Incrociamo le dita e pensiamo positivo,più o meno.

I tempi non saranno brevissimi per riavere il PalaCalafiore funzionante: la struttura è, di fatto, abbandonata da un anno intero, e l’impianto si trova in condizioni più che fatiscenti.

Gatti,topi e rane sono gli abitanti del Palasport e  non stiamo parlando dei personaggi delle fiabe.Le condizioni erano pessime quando si allenavano cinque squadre ogni giorno,figuratevi dopo un anno di abbandono totale.

Gli allagamenti sono molteplici frutto di un tetto da revisionare.

Bisognerà intervenire anche e chiaramente sul parquet.

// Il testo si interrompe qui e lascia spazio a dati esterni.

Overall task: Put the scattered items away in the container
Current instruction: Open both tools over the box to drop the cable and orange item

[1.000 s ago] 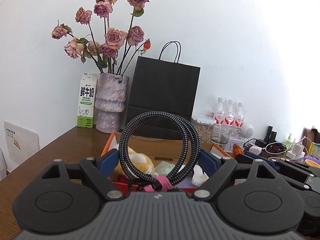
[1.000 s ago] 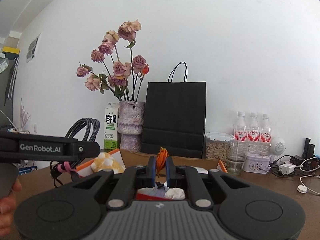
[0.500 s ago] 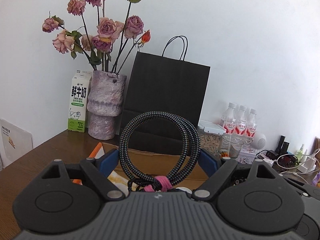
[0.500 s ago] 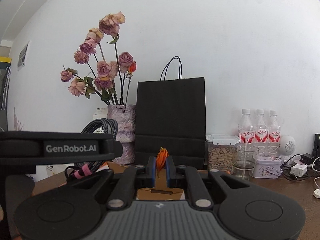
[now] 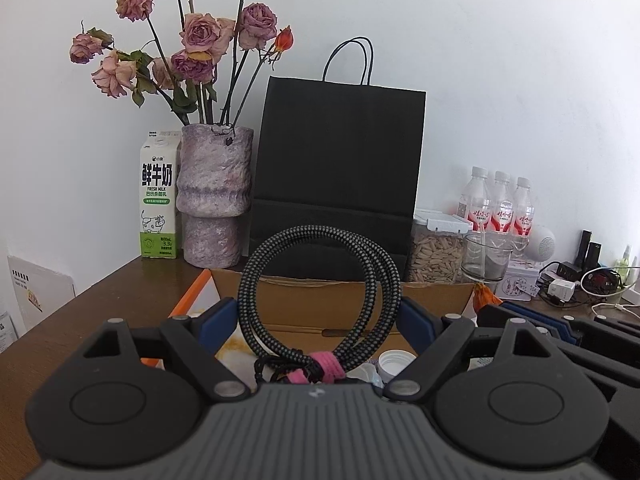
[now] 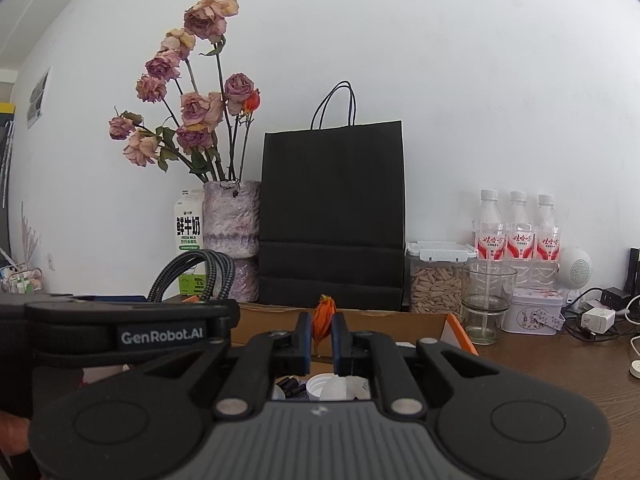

Lo scandalo adiacente è rappresentato da una struttura “Copri-Scopri” acquistata per i mondiali di Volley ma mai utilizzata:un’operazione ad effetto ma per nulla efficace.

In tutto questo le Istituzioni Sportive e non, dove sono?

 

Volete le ultime sugli allagamenti? Come volete!

Facciamo un tuffo nelle palestre al chiuso della città di Reggio Calabria.

La new entry è rappresentato dal nuovissimo impianto di “Gallina” dove,incredibilmente piove a centrocampo.

Al Botteghelle piove sugli spalti: ricordiamo che,nonostante vi siano più di due mila persone frequentanti alla Viola i bagni sono assolutamente fatiscenti.

Bisognerebbe fare qualcosa per i piccioni che volano beati da una parte all’altra del campo ma forse è chiedere troppo.

Sugli spalti esiste una bella cascata anche a Modena dove, il tetto non è immune da infiltrazioni anche sul campo da gioco.

Allo Scatolone,invece, non piove più:DILUVIA!

Non abbiamo notizie delle palestre di Ravagnese ed Arghillà:da sempre decantate come bellissime opere in via di consegna.

I canestri all’aperto? Li avevano promessi,non li hanno più messi perché piove(anche li).